Jean-Luc Sandoz (born 1960 in Montandon) is a French-Swiss engineer and an expert in wood construction. He is the founder of several companies in the field of engineering, industrialization, construction and expertise, all related to wood. Formerly, he was a professor and lecturer at EPFL (École Polytechnique Fédérale de Lausanne).

Career 
Born into a family of farmers in the Haut-Doubs region, he became acquainted with the material wood, starting with a vocational training certificate in carpentry, followed by a BEP (vocational training certificate) in cabinetmaking, before joining the Lycée Bois de Mouchard in 1976, where he obtained a BTS (vocational training certificate) in wood construction.
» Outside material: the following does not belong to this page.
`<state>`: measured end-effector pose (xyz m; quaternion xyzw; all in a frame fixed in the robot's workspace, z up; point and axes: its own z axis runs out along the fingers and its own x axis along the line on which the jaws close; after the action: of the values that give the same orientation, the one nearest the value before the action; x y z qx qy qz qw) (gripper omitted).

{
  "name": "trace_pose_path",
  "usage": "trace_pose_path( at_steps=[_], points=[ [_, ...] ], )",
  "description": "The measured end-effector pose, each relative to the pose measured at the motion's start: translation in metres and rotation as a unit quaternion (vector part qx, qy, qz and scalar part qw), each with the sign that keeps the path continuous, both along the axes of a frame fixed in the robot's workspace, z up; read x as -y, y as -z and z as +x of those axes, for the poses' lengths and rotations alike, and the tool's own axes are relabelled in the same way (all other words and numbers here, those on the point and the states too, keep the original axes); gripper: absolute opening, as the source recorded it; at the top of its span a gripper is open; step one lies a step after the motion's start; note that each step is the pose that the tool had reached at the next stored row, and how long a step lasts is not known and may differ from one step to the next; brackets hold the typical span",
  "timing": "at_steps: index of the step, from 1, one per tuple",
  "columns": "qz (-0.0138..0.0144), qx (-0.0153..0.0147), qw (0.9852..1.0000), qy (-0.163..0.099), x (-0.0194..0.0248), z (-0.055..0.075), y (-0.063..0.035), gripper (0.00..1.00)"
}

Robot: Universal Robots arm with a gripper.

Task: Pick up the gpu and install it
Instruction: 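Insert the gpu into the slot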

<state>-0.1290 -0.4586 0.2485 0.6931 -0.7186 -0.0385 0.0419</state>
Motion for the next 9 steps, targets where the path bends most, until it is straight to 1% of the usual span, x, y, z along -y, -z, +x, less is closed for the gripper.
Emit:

After studies at ENSTIB (École Nationale Supérieure des Technologies et des Industries du Bois), in 1985, he began his thesis on the subject of ultrasound and the mechanical strength of wood, under the direction of Julius Natterer at EPFL. He obtained his PhD in 1990 for his thesis entitled "Triage et fiabilité des bois de construction: validité de la méthode ultrason" (Sorting and reliability of construction timber: validity of the ultrasonic method).

He continued research at the IBOIS (Laboratory for Timber Construction) at EPFL  in two areas: non-destructive technologies to measure the mechanical quality of wood material and the optimisation of wooden structures for the application in large buildings.

In 1993, he was appointed assistant professor at EPFL.
Together with Julius Natterer and Martial Rey, Sandoz authored the textbook "Construction en Bois" (Wood Construction that has remained in print since its release in 1996 (20 new editions).

During this period he organised several international symposia among them the Symposium on Nondestructive Testing of Wood and the World Conference on Timber Engineering.

He registered several patents such as for a device for measuring the characteristics of wood using ultrasound (Sylvatest), and an application for measuring wooden poles for overhead electricity and telephone lines (K-Store & Polux), as well as for the construction of wood and mixed wood-concrete slabs as the Ariane truss.

In 1999, Sandoz left the academic world to devote himself to his company.

Wooden structures 
Sandoz integrates wood in all types of structures and buildings and optimises spans and heights, as well as for thermal and acoustic performance. Several of his projects won awards.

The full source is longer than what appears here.